Spaghetti Carbonara

Spaghetti Carbonara

Spaghetti Carbonara

It’s been a while between posts here on Recipe Road! Since we last posted we’ve been travelling, first to South Korea and Italy, and recently to The Philippines. We plan to bring you recipes from each of the countries we visited, starting with today’s Italian post!

In Italy we indulged in our love of Italian food, visiting the world’s #1 restaurant, Osteria Francescana. We also stayed on a farm in Tuscany, where our hosts cooked dinner each night from the produce in their garden. Another highlight was taking a pasta making class in Rome, which is where we learned today’s recipe. Our host taught us how to prepare fresh pasta, and we made linguine and ravioli. The final recipe we prepared was spaghetti carbonara, and our host insisted this recipe must be made with dried pasta, from a packet. He was also quite insistent that this dish must be made with pork cheek, not speck or bacon, and using pecorino cheese, not parmigiano-reggiano. It is a simple peasant dish, and traditionally uses these cheaper ingredients. However, if you have trouble sourcing pork cheek like we did, we won’t be offended if you use speck or bacon! Many people think carbonara sauce uses cream, but traditionally the amazing creaminess of the carbonara comes just from the egg, cheese and cooking water alone. We hope you enjoy this simple and tasty classic Italian dish.


  • 30g pork cheek (guanciale) or speck per person
  • 100g dried spaghetti per person
  • 1 egg per person
  • 50g pecorino cheese per person, grated
  • freshly ground black pepper, to taste
  • 1-2 small continental parsley leaves per person (optional)

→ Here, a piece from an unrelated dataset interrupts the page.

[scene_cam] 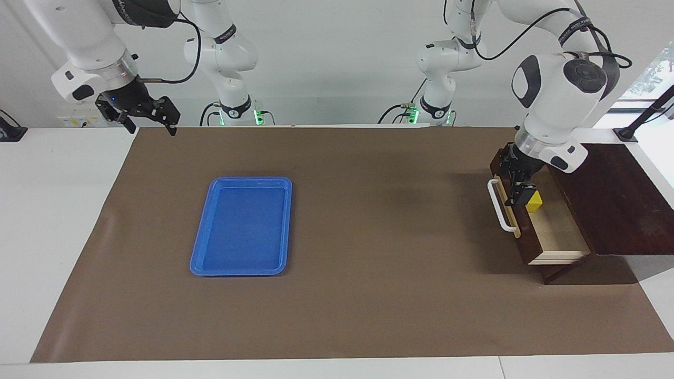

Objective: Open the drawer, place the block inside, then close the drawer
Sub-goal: 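Lower the block into the drawer and open the left gripper, then push the drawer shut with the left gripper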

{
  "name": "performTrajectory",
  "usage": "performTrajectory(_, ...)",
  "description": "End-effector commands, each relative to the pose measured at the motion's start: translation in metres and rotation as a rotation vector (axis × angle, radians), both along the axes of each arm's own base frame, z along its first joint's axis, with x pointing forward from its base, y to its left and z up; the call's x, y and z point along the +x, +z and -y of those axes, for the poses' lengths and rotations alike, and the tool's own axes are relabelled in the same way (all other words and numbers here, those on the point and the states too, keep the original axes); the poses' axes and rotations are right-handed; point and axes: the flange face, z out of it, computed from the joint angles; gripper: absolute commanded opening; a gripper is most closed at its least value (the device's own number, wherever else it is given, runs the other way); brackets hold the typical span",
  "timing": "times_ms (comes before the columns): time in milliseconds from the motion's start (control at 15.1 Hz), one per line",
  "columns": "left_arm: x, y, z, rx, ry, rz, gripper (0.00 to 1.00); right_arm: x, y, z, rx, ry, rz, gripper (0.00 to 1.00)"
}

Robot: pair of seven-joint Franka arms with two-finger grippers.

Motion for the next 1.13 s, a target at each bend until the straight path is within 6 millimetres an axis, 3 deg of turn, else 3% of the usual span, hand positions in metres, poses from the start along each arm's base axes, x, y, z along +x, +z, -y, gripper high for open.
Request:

  1. Finely dice the pork cheek or speck and place in a small saucepan over medium heat. Cook until the fat has melted and the meat is slightly toasted, then remove from the heat and set aside.
  2. Meanwhile, bring a large pan of water to a boil. Add a pinch of salt and the spaghetti. Take note of the cooking time on the packet, and drain the spaghetti 2 minutes before the cooking time is completed, reserving a cup of the cooking water.
  3. Crack the eggs into a mixing bowl. Add the grated pecorino, reserving a little for garnish. Mix well and add the cooked pork cheek and its fat, then the cooked pasta. Stir and toss the pasta in the egg mixture for a minute or two to cook the egg and melt the cheese. Add some of the reserved cooking water if necessary, continuing to mix until the sauce’s consistency reaches your liking.
  4. To serve, divide the spaghetti between plates, garnish with the reserved grated pecorino, season with freshly ground black pepper and add a final garnish of one or two parsley leaves if you like. Serve immediately!